Several Indian entities - individuals, companies, trusts and others - are reportedly on the list. The government has taken serious note of the same and has said that a multi-agency team headed by the chairman of the Central Board of Direct Taxes (CBDT) and including officers from the Enforcement Directorate (ED), the income tax department, Financial Intelligence Unit and the RBI will probe the charges. This is good as the guilty persons and entities, which have transferred their wealth abroad through unfair means and have hidden it to deny the country the taxes due on income from such assets, must be brought to book. Although this is not the first time that such a disclosure has been made (there was the Offshore Leaks in 2013, the Panama Papers in 2016 and the Paradise Papers in 2017), it is by far the biggest.
Most such investigations almost always fail to reveal much.
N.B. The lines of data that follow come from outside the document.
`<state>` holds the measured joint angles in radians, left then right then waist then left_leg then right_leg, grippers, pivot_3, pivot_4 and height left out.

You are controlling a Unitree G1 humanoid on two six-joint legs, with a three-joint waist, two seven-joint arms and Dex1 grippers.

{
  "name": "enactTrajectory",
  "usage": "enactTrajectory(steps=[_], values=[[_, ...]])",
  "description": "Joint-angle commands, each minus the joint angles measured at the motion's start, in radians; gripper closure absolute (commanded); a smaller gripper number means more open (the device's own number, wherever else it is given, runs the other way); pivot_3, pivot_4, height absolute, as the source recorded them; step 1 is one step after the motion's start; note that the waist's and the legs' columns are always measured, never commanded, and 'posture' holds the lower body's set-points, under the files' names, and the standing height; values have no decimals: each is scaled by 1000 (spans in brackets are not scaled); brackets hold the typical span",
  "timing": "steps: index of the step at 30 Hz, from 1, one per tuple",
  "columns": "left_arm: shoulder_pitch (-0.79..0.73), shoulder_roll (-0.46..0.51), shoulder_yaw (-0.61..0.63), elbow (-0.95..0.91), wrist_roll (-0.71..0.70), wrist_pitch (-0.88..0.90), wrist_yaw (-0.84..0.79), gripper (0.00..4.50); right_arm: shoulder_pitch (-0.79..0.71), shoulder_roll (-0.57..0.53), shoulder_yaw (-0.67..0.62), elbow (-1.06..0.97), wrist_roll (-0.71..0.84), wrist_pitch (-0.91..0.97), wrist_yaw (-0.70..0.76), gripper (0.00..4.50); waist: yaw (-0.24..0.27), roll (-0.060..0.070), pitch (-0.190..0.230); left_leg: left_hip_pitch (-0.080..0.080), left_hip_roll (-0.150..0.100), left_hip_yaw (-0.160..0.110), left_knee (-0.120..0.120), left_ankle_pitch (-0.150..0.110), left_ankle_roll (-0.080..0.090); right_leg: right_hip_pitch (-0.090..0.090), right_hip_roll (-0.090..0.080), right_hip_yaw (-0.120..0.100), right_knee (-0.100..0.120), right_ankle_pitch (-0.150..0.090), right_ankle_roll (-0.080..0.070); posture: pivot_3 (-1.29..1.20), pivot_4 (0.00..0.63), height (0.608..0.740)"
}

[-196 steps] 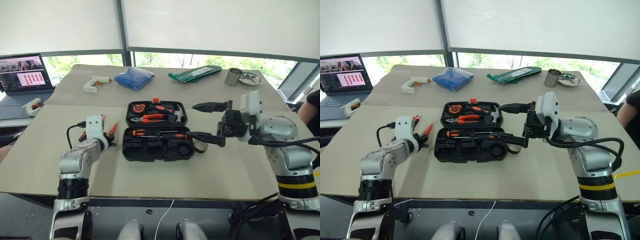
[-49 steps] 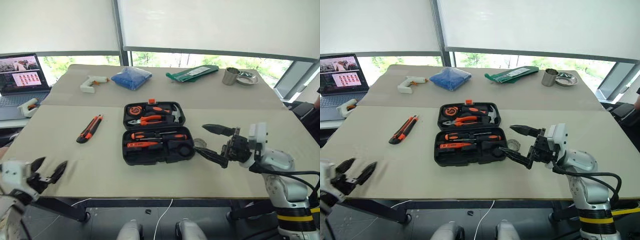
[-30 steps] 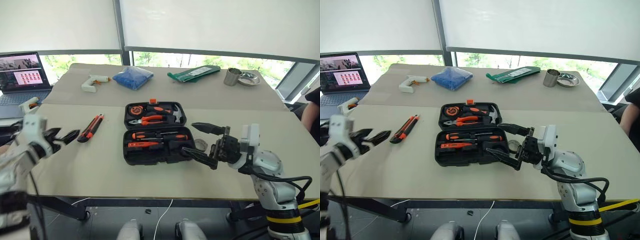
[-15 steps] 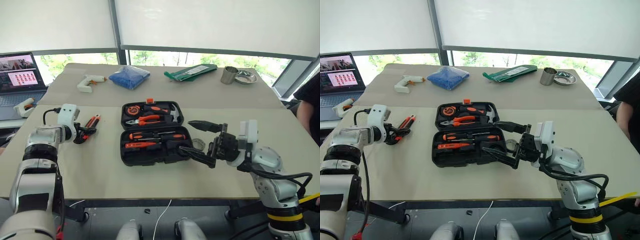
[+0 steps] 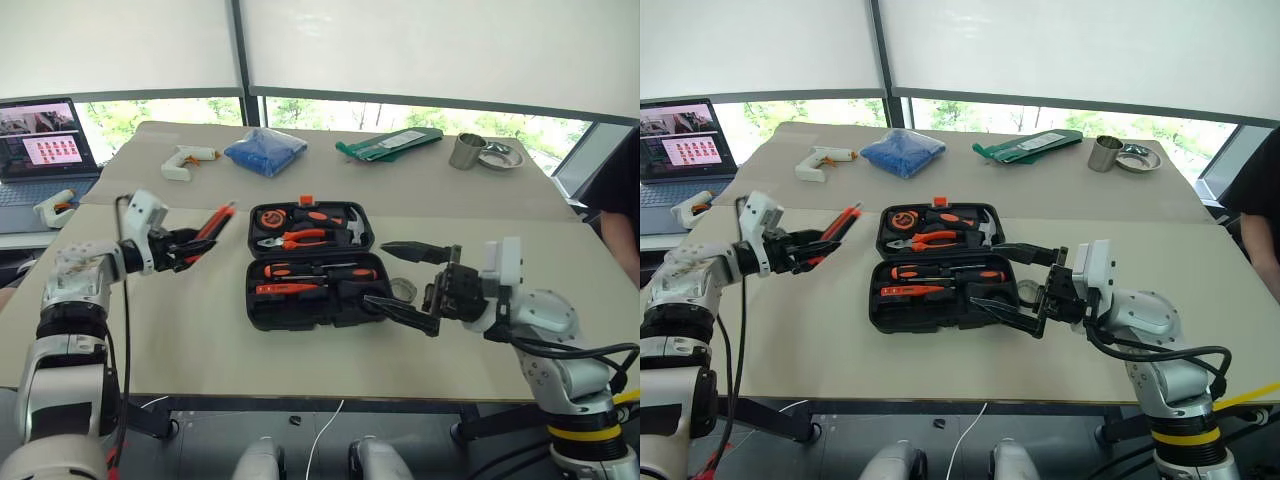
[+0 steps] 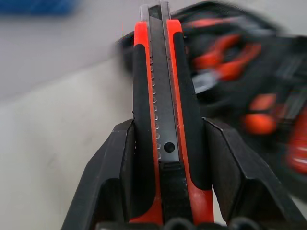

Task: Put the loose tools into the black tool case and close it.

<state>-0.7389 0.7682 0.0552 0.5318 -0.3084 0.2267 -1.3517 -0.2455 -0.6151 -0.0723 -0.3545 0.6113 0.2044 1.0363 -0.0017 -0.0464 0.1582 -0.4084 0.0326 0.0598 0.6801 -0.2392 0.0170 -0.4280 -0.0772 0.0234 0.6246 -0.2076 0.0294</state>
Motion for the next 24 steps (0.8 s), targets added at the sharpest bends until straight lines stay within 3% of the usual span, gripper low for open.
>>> enactTrajectory(steps=[1, 8, 24], values=[[65, 28, -120, -341, -23, 62, -121, 2794, 59, -83, -52, 12, -19, -26, 77, 0, 2, 0, 0, 0, 0, 0, 0, 0, 0, 0, 0, 0, 0, 0, 0, 0, 150, 740], [98, -40, -250, -527, 60, 197, 35, 2794, 99, -115, -62, -2, -8, -3, 69, 0, -1, 0, 0, 3, 0, -1, 1, 0, 0, 2, 3, 2, 1, -2, 3, 0, 150, 740], [31, -112, -422, -397, 255, 46, 60, 2794, 144, -110, -62, -55, 7, 26, 20, 0, 5, 0, 0, 4, -1, 0, 2, 0, 0, 2, 3, 4, 1, -1, 1, 0, 150, 740]])
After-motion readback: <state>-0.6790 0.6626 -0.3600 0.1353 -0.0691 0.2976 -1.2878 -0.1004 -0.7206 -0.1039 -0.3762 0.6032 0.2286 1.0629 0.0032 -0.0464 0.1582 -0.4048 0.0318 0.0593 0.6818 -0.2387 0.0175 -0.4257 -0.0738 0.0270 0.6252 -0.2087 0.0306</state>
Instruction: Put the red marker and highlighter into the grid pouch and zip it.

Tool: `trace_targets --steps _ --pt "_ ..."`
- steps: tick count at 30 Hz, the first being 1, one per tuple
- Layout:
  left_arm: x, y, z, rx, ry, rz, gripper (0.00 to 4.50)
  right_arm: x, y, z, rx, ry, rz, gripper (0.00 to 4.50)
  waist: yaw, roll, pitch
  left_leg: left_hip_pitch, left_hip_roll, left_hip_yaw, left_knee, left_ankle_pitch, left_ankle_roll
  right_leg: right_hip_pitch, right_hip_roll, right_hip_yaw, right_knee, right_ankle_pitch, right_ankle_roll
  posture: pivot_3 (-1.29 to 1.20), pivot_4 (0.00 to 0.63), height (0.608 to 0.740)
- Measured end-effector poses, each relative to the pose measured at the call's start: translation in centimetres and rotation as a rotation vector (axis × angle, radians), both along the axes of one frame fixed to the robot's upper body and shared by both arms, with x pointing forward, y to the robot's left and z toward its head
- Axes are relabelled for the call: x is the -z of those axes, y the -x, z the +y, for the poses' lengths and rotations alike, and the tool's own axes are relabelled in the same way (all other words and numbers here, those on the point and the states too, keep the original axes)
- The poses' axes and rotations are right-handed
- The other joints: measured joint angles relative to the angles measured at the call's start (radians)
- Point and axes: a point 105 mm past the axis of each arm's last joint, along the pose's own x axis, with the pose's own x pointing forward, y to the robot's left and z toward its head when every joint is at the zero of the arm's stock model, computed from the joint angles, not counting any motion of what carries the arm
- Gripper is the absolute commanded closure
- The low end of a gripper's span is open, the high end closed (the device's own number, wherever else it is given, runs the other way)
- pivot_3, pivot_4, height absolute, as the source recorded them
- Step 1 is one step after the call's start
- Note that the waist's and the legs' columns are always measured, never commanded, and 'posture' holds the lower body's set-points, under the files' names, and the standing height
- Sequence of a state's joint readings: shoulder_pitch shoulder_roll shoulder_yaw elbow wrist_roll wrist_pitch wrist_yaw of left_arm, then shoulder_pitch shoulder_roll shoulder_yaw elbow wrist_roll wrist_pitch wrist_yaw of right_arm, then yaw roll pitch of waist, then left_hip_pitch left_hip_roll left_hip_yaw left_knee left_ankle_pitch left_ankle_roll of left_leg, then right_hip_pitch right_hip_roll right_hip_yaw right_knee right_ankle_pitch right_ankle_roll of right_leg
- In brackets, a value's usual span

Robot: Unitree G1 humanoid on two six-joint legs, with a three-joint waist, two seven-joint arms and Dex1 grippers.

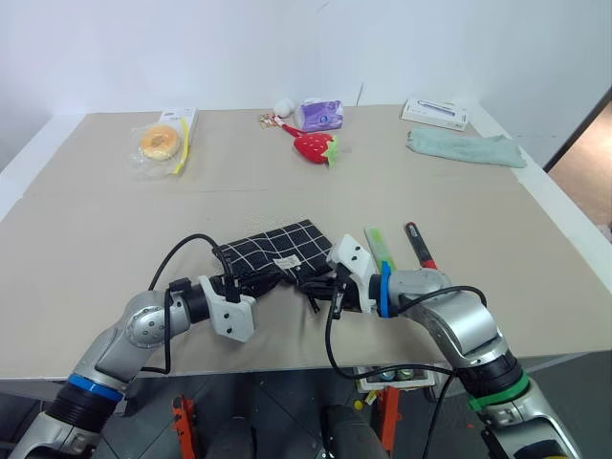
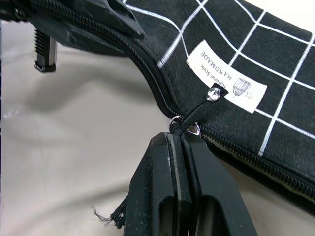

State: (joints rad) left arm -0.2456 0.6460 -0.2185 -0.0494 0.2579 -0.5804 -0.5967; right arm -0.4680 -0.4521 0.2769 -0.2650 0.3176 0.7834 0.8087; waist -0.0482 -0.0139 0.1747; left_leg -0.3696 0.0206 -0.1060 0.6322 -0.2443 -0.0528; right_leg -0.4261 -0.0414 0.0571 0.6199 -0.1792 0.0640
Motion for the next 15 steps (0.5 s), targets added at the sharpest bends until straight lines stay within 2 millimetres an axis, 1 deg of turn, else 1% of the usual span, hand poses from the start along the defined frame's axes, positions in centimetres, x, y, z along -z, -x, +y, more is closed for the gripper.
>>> trace_targets --steps 3,5,11,13,14,15 --pt "-0.1 0.0 0.0 -0.001 0.003 -0.002 4.50 -1.3 0.4 0.8 -0.028 -0.060 -0.010 4.48 0.000 0.000 0.000 0.000 0.000 0.000 0.000 0.000 0.000 0.000 0.000 0.000 0.000 0.000 0.000 0.00 0.150 0.740" --pt "-0.1 0.0 0.0 0.000 0.004 -0.004 4.50 -1.8 0.4 0.9 -0.027 -0.083 -0.014 4.48 0.000 0.000 0.000 0.000 0.000 0.000 0.000 0.000 0.000 0.000 0.000 0.000 0.000 0.000 0.000 0.00 0.150 0.740" --pt "-0.2 0.1 -0.1 0.007 0.005 -0.008 4.50 -2.6 0.7 0.5 -0.035 -0.117 -0.007 4.48 0.000 0.000 0.000 0.000 0.000 0.000 0.000 0.000 0.000 0.000 0.000 0.000 0.000 0.000 0.000 0.00 0.150 0.740" --pt "-0.1 0.1 -0.1 0.008 0.005 -0.006 4.50 -2.5 0.7 0.3 -0.032 -0.102 -0.011 4.48 0.000 0.000 0.000 0.000 0.000 0.000 0.000 0.000 0.000 0.000 0.000 0.000 0.000 0.000 0.000 0.00 0.150 0.740" --pt "-0.1 0.1 -0.1 0.008 0.005 -0.005 4.50 -2.0 0.7 0.2 -0.034 -0.062 -0.023 4.48 0.000 0.000 0.000 0.000 0.000 0.000 0.000 0.000 0.000 0.000 0.000 0.000 0.000 -0.001 -0.001 0.00 0.150 0.740" --pt "-0.1 0.1 -0.1 0.008 0.005 -0.005 4.50 -2.0 0.6 0.2 -0.034 -0.060 -0.025 4.48 0.000 0.000 0.000 0.000 0.000 0.000 0.000 0.000 0.000 0.000 0.000 0.000 0.000 -0.001 -0.002 0.00 0.150 0.740"
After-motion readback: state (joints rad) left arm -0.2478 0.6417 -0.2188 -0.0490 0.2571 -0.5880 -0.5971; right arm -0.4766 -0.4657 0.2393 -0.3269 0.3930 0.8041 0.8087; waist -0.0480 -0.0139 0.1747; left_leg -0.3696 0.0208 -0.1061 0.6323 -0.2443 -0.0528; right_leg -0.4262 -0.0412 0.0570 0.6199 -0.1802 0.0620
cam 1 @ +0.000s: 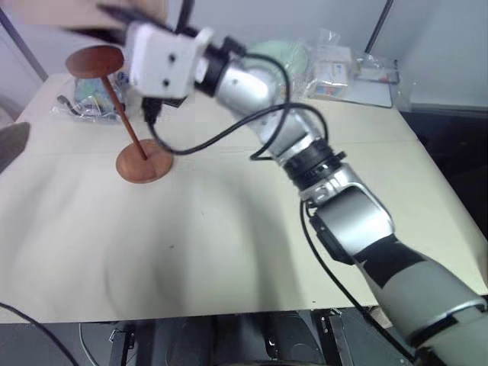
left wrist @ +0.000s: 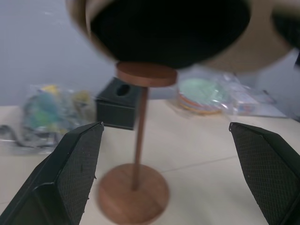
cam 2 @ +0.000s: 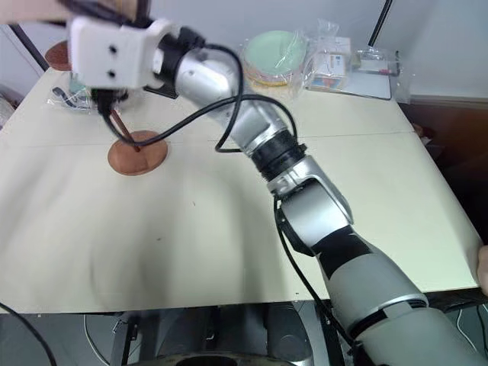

Although the government has said that it will seek information from foreign jurisdictions, getting relevant information from tax havens is difficult, if not impossible. The government also said that a result of the probes in the Panama and Paradise papers, it had discovered undisclosed income to the tune of Rs 20,352crore. Since this leak is much bigger that the earlier ones, it is expected that the agencies will be able to unearth a substantially higher amount of undisclosed income.
But the alacrity with which the government acted on the Pandora Papers is in direct contrast to the inaction on the Pegasus issue although it was also investigated by a similar consortium of investigative journalists worldwide and India was named as a country where the spyware was used to hack the phones of politicians and prominent citizens. In the case of Pandora Papers, the issue is revenue loss but in the case of Pegasus, it was national security as if the government was not using the spyware (as it claimed) it must be known who was using it and to what end. The government would do well to investigate that matter too with similar urgency.